(PROBLEM STATEMENT): Using the data that follows, output only the lines from the line with "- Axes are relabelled" up to and including the line with "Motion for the", exactly, leaving pictures aside.

(DATA):

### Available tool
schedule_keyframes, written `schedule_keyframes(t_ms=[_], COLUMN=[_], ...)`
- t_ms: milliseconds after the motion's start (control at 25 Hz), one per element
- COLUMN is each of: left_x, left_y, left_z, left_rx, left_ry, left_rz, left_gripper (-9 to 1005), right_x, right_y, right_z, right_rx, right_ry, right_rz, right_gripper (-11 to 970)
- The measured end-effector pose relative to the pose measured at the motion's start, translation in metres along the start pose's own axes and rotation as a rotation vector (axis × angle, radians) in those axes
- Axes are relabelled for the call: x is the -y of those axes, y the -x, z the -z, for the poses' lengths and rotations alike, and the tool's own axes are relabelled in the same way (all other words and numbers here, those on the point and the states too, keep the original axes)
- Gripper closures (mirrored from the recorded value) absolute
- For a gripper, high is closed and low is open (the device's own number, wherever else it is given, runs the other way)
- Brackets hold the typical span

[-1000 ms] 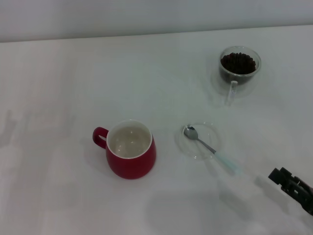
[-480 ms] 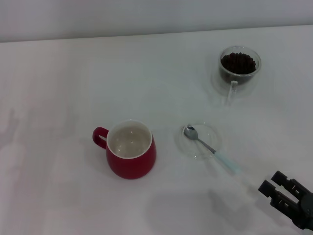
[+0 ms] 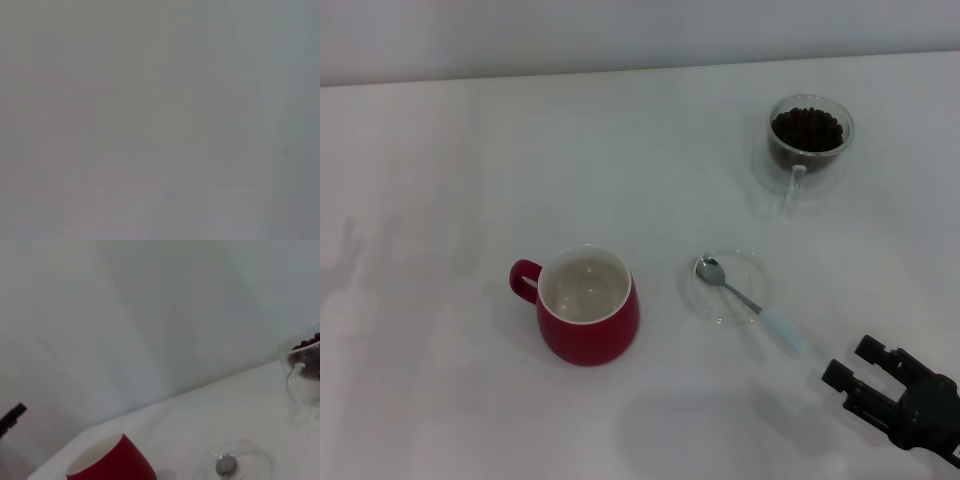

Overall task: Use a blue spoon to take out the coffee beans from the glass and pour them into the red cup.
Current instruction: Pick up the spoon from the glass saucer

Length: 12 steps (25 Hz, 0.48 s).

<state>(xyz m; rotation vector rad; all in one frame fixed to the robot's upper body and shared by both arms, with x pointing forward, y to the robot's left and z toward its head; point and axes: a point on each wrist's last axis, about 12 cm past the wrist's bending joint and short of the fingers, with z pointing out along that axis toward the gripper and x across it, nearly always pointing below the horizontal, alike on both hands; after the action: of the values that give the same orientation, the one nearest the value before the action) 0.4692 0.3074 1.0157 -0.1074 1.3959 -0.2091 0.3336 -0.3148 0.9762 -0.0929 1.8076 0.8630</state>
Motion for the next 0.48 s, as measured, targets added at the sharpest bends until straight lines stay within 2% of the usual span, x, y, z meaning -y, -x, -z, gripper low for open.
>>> schedule_keyframes(t_ms=[160, 360, 480], left_x=[0.0, 0.001, 0.001], left_y=[0.0, 0.0, 0.0], left_z=[0.0, 0.0, 0.0], left_rx=[0.0, 0.0, -0.001], left_ry=[-0.002, -0.002, -0.004], left_rz=[0.0, 0.002, 0.002], left_gripper=[103, 103, 103], right_x=[0.001, 0.001, 0.003], right_y=[0.001, 0.003, 0.004], right_z=[-0.006, -0.015, -0.02], right_rx=[-0.019, -0.028, -0.033], right_ry=[0.016, 0.047, 0.045], right_rz=[0.016, 0.112, 0.128], right_gripper=[119, 118, 119])
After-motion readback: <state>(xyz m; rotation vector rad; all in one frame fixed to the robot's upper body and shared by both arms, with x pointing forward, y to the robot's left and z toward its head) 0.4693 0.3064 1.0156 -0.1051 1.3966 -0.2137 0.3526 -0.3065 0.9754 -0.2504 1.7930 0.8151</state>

(WRITTEN RESPONSE):
- Axes are relabelled for the call: x is the -y of those axes, y the -x, z the -z, for the poses' lengths and rotations alike, and the tool's own axes are relabelled in the same way (all other words and numbers here, those on the point and the states too, keep the original axes)
- Gripper closures (mirrored from the recorded value) absolute
- For a gripper, high is closed and low is open (the device's own number, wherever else it is given, runs the other way)
- Brackets hold the typical span

[-1000 ms] 
[-480 ms] 
[+0 ms] 

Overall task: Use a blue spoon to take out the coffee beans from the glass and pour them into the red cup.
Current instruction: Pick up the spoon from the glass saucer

Length: 12 steps (25 Hz, 0.48 s).

<state>(xyz m; rotation vector rad; all in one frame fixed to the robot's upper body and shared by both arms, with x pointing forward, y to the robot's left and z toward its head; point and axes: a point on each wrist's last axis, about 12 cm past the wrist's bending joint and short of the fingers, with z pointing out along that axis toward the gripper and x across it, nearly always pointing below the horizontal, alike on both hands; after the action: of the values that give the same orientation, the one nearest the value before the action) 0.4692 0.3074 1.0157 -0.1074 1.3959 -0.2091 0.3336 -0.3148 0.9762 -0.0929 1.8076 0.8630</state>
Motion for the next 0.48 s, as measured, targets added at the sharpest bends until straight lines stay within 2% of the usual span, x, y, z meaning -y, -x, -z, gripper low for open.

This output is complete.